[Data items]

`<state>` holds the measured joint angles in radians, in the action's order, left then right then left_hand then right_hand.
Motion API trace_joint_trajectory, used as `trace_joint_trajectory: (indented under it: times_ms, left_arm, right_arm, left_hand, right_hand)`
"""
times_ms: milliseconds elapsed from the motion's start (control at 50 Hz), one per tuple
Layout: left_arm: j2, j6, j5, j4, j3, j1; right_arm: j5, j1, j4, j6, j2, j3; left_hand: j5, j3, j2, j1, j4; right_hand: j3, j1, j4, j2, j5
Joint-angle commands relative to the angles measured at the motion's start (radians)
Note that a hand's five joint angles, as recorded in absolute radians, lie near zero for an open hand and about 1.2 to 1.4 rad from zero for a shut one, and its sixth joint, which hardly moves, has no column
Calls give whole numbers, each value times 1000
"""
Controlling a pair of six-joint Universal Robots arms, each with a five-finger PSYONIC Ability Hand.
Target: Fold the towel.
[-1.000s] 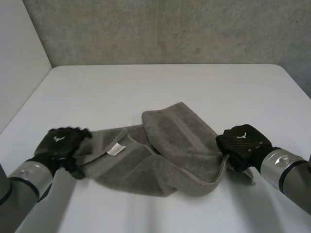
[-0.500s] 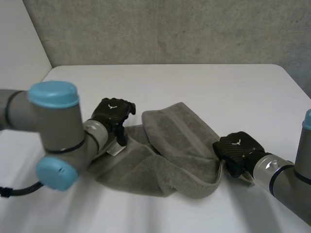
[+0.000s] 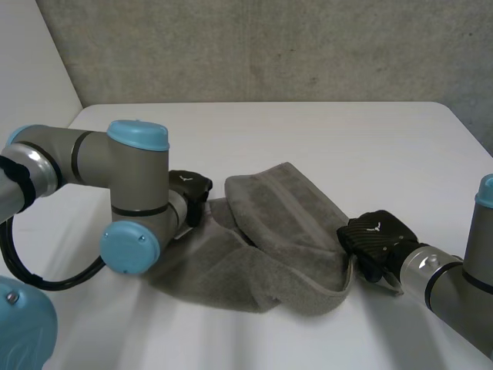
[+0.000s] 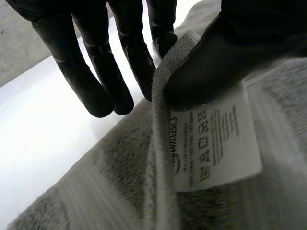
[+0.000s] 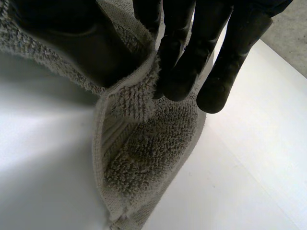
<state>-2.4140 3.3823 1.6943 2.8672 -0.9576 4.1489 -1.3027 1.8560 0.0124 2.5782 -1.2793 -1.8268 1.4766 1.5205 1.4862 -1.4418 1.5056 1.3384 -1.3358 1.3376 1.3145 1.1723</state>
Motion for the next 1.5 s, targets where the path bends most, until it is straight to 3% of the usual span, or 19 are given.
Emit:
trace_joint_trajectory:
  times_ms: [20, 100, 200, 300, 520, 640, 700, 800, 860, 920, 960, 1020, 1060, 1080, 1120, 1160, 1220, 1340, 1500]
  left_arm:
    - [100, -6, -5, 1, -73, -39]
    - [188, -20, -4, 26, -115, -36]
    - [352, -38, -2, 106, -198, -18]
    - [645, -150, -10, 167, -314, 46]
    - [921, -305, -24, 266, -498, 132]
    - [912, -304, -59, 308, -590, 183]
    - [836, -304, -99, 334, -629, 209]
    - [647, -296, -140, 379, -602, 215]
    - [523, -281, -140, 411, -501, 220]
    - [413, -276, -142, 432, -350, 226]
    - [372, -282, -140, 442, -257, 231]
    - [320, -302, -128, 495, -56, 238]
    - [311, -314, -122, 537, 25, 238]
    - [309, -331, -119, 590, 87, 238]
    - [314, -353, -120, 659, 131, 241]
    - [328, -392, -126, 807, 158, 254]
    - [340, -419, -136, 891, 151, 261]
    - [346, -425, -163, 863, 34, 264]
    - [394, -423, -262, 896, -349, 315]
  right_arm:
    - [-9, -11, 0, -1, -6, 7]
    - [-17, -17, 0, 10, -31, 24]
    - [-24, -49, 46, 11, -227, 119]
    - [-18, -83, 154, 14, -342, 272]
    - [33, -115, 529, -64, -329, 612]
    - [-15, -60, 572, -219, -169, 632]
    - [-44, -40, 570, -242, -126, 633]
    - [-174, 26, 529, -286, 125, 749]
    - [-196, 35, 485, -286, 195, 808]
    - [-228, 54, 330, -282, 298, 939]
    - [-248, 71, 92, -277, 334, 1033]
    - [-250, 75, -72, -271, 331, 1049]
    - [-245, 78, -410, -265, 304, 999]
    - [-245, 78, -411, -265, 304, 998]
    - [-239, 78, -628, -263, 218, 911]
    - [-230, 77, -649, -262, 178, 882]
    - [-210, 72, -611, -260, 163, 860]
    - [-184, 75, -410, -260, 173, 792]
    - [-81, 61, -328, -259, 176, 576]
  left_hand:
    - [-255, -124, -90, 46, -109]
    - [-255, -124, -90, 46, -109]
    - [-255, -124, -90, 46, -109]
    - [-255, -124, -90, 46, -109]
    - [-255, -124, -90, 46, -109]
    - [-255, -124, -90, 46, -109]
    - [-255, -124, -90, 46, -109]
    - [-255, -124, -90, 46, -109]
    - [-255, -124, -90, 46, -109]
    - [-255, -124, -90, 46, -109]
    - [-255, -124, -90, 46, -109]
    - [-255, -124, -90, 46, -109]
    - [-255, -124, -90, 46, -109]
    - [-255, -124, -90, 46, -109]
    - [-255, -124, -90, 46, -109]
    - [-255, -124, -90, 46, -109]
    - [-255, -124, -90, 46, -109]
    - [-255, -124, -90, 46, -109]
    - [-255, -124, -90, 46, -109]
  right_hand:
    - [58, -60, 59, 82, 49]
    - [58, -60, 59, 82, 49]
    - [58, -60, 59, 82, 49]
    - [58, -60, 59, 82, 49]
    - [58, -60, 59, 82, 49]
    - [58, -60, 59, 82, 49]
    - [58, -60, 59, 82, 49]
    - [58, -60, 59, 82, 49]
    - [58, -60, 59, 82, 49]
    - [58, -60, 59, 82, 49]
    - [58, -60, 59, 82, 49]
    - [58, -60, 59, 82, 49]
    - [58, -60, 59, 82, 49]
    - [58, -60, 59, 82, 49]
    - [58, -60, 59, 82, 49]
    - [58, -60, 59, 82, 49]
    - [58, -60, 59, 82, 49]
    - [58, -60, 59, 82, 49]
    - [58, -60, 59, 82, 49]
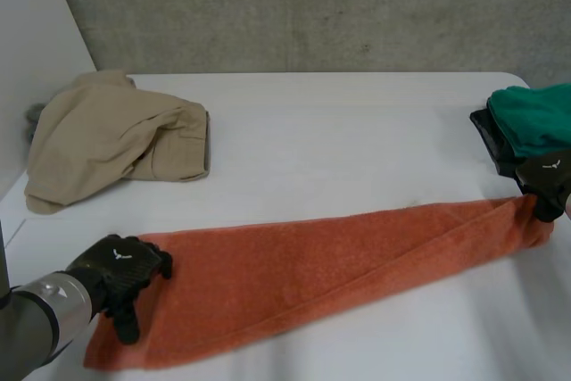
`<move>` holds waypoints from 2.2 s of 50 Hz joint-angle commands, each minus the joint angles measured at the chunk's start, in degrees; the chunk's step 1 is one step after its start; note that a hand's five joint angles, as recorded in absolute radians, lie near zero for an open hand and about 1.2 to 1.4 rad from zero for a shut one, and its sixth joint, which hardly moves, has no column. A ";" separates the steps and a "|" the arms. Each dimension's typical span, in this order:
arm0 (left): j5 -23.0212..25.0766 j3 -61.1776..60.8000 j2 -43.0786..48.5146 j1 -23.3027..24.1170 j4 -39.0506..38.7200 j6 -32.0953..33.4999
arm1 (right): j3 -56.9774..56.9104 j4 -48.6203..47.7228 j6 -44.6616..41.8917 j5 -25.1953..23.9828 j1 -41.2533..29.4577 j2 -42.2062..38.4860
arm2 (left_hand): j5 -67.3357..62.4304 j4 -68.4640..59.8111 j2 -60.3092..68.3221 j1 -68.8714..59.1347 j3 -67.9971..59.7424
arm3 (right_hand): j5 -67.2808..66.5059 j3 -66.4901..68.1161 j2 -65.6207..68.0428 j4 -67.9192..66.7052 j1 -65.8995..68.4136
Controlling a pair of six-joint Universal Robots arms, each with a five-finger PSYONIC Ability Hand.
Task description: Fold the laundry.
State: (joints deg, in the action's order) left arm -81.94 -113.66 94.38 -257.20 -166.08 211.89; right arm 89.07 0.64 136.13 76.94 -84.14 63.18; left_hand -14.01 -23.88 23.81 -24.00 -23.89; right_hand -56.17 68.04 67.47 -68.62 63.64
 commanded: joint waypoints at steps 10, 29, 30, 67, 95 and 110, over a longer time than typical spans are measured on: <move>0.21 -0.87 0.28 -1.11 -9.61 1.95 | -0.30 3.03 -0.94 -1.44 -0.86 1.05 | -0.16 -0.29 0.36 -0.18 -0.29 | 44.03 -45.91 -45.33 46.48 -41.50; -5.07 11.27 0.01 5.91 -5.66 -5.69 | 2.59 16.68 -15.52 -9.95 9.68 7.66 | 0.17 0.05 0.03 0.16 0.05 | 47.42 -49.30 -48.72 49.87 -44.89; -5.25 11.45 0.01 6.18 -5.66 -5.87 | 3.30 16.15 -16.41 -10.49 10.39 7.66 | 0.17 0.05 0.03 0.16 0.05 | 47.42 -49.30 -48.72 49.87 -44.89; -7.71 13.56 2.30 11.19 -6.80 -6.49 | 4.28 1.46 -13.87 -9.53 25.25 5.81 | 2.86 2.74 -2.66 2.85 2.74 | -13.83 11.96 12.53 -11.38 16.36; -7.45 13.74 -10.09 5.22 -4.96 -9.74 | 6.29 -7.49 6.25 -5.58 -16.69 16.18 | 5.39 5.26 -5.19 5.38 5.27 | 54.99 -56.87 -56.29 57.44 -52.46; -7.44 12.77 -5.44 8.29 -6.10 -10.09 | 6.56 5.06 2.14 -11.01 18.47 13.29 | 7.74 7.62 -7.54 7.73 7.62 | 41.71 -43.58 -43.00 44.15 -39.17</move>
State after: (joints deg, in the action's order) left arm -88.90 -100.44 86.96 -250.48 -171.30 201.98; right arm 95.58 -1.50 144.32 71.64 -77.82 78.77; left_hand -6.46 -17.00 17.00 -17.59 -16.81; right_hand -8.31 18.14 17.68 -17.98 17.57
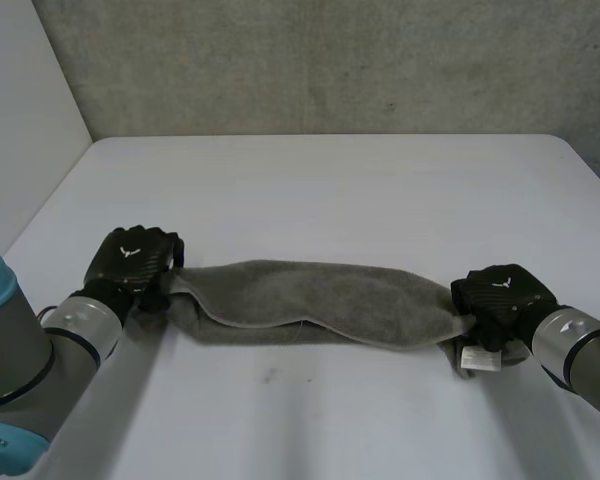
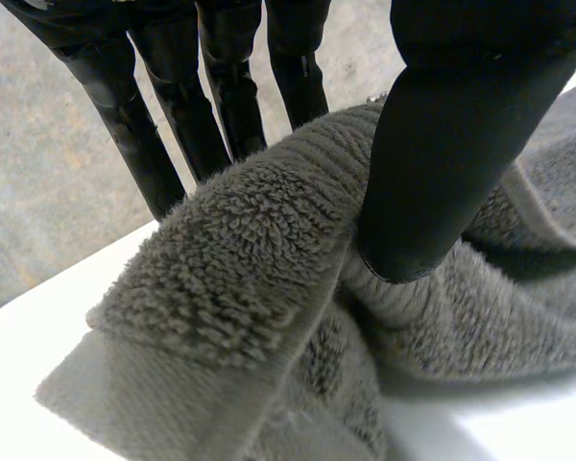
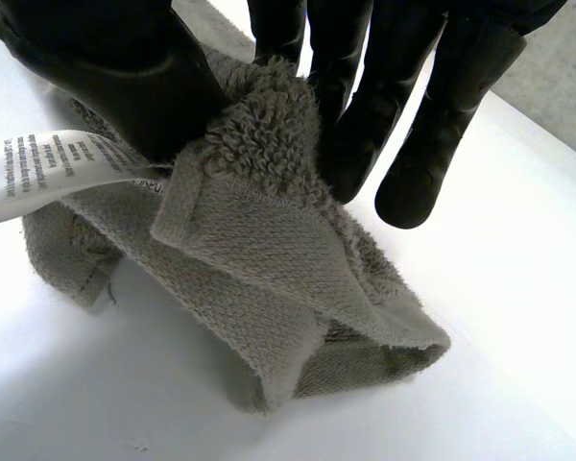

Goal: Fold the towel.

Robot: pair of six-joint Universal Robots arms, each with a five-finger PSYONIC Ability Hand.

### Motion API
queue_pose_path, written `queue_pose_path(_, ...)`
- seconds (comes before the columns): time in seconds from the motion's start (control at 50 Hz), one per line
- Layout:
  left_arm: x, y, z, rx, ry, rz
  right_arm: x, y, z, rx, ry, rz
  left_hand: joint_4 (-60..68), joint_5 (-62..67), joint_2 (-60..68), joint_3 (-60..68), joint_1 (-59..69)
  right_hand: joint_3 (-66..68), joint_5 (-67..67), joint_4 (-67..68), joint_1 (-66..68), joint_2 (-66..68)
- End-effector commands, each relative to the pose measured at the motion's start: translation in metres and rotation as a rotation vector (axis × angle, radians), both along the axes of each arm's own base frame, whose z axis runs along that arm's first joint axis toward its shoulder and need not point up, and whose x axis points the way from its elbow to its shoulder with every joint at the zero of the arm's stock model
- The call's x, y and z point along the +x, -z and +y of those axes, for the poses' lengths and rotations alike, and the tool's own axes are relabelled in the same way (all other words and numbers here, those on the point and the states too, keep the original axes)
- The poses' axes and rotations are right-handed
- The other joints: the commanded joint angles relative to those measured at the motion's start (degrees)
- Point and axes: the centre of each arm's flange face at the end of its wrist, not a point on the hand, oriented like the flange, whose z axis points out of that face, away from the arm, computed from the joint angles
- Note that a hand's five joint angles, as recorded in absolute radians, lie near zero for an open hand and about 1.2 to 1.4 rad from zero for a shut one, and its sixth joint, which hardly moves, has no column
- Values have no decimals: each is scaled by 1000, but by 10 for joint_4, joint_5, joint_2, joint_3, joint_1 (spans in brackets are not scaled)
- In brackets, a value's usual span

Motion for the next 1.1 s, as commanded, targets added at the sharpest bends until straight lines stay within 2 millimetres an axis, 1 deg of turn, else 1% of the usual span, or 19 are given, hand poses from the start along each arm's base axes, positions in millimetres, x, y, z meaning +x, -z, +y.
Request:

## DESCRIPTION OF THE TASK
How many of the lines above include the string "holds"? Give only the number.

## WRITTEN ANSWER
2